難道說蕭南風和靈鷲早已串通好了?但是如果是這樣的話,那麽蕭南風為什麽不出手幫助靈鷲呢?這就說明蕭南風並沒有完全恢複力量,但是一定已經蘇醒。
靈鷲的這一反常態度也已經表明了一切,他一定與蕭南風達成了某種默契,所以蕭南風才會在這裏一直裝昏迷,而靈鷲也不揭穿他。
慕容恪長刀格擋住靈鷲的紅纓槍後,突然伸出左手一把抓住了紅纓槍。紅纓槍在空中不住地顫抖,卻絲毫沒有任何挪動的跡象。
良久之後,靈鷲才長長歎息了一聲,撒開了手。轉而從腰間抽出一把軟劍。劍長一米二左右,劍身通體翠玉色,劍柄與劍身渾然一體,絲毫看不出半點分別。
原來靈鷲的腰帶便是這把軟劍,這把軟劍猶如柳玉堂的柳葉刀一般,可以藏在身上。靈鷲手腕輕輕一番,這柄軟劍便猶如飛鴻一般直射而出,劃出一道青光,好似天邊燦爛的晚霞。

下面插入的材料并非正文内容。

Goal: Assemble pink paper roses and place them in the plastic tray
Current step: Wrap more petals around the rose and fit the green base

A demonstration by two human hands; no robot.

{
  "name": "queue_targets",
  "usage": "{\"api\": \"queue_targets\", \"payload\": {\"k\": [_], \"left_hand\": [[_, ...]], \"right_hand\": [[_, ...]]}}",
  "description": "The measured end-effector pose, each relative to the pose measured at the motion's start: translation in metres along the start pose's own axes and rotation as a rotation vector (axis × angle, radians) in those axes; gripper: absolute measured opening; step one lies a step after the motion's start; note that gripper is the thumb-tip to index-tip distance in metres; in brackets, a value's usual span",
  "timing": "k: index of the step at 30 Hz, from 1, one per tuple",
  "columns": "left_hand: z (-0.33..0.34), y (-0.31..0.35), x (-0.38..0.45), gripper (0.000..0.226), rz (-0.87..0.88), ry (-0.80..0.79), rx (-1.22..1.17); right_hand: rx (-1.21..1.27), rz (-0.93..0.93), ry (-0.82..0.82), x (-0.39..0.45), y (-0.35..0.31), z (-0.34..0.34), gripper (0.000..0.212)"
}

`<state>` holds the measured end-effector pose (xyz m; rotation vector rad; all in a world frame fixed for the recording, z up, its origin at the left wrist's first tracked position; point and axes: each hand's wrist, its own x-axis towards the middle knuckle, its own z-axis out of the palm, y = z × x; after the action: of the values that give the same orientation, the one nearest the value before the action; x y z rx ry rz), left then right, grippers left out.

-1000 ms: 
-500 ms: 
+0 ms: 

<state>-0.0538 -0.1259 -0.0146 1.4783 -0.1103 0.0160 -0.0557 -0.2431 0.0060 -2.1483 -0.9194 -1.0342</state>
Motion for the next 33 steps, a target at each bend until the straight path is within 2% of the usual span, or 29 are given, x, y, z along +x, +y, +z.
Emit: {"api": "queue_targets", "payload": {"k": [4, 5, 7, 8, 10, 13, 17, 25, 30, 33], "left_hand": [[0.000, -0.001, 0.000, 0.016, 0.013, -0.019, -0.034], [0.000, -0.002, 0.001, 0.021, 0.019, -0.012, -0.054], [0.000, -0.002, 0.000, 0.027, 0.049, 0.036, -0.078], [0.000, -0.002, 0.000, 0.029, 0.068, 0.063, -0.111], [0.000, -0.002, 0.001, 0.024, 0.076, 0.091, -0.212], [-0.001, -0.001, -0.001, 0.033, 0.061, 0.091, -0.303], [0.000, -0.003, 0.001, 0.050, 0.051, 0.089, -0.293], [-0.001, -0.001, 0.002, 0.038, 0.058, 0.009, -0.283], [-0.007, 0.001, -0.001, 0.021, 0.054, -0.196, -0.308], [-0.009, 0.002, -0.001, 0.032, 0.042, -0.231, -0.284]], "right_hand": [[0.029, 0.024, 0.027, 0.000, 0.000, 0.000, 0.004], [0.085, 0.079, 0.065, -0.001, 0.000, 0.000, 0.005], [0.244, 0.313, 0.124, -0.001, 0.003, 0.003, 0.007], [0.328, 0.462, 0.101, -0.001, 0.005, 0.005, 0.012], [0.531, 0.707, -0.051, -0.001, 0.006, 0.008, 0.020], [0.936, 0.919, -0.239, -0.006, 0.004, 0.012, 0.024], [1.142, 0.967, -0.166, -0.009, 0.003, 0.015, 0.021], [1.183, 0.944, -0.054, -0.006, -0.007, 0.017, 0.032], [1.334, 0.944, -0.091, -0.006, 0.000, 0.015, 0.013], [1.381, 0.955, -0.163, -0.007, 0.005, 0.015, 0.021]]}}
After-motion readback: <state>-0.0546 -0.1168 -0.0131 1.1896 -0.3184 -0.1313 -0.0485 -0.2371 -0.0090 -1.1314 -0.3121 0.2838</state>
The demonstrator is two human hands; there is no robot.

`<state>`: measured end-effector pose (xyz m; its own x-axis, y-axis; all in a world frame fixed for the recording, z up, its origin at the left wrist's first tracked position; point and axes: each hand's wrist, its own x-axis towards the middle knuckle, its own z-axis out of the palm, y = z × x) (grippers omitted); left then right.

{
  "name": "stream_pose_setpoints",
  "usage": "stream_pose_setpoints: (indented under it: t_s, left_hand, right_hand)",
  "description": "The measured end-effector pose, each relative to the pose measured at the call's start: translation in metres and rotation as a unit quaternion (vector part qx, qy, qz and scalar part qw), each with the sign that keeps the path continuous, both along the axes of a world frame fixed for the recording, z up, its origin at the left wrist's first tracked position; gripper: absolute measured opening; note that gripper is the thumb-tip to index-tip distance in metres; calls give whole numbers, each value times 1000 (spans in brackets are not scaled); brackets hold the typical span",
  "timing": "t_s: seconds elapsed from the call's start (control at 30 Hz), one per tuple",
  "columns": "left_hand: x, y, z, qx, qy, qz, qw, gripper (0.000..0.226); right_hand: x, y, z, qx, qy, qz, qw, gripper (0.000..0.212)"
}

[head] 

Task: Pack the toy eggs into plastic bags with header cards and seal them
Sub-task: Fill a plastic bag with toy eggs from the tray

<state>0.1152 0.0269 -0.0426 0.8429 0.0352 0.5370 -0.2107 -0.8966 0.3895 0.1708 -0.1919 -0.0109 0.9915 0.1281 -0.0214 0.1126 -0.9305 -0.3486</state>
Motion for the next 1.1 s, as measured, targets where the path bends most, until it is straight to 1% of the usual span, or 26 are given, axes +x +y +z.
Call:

慕容恪眼角靈動,思索間已經有了對策,他騰空而起,在空中打了個轉,手裏的長刀揮舞出一片絢爛刺眼的刀花。
這些刀花猶如漫天繁星散落人間一般,寒光一閃而過,直奔靈鷲那一抹燦爛的晚霞。刀劍在空中肆意揮舞,靈鷲的劍出其不意,奇招百出,慕容恪的刀也絲毫不差分毫,長刀揮灑之際,激**起一抹刺眼的鋒芒。
兩人鬥了不下七十多回合,靈鷲的手腕似乎有些使不出力氣,漸漸落了下風。而慕容恪的刀卻越戰越勇。長刀在手心翻轉之際,刀光已經落在了靈鷲的手腕邊,刀刃在靈鷲的左手臂上輕輕一劃,連通長袍在內,劃出了一道深長的血口。
鮮紅色的血液頓時猶如六月趵突泉的泉水一般,噴湧而出。鮮血淋淋,染紅了靈鷲大半個身子。靈鷲仰麵栽倒在地上,眼睛卻死死地看著慕容恪。
看著慕容恪手裏那本心法,那就是他的命,他的一切。他可以什麽都不要,但是不能失去這心法。吸功大法第一層的心法他已經練成,隻要再練成第二層心法,那麽他便可以將吸功大法運用的爐火純青。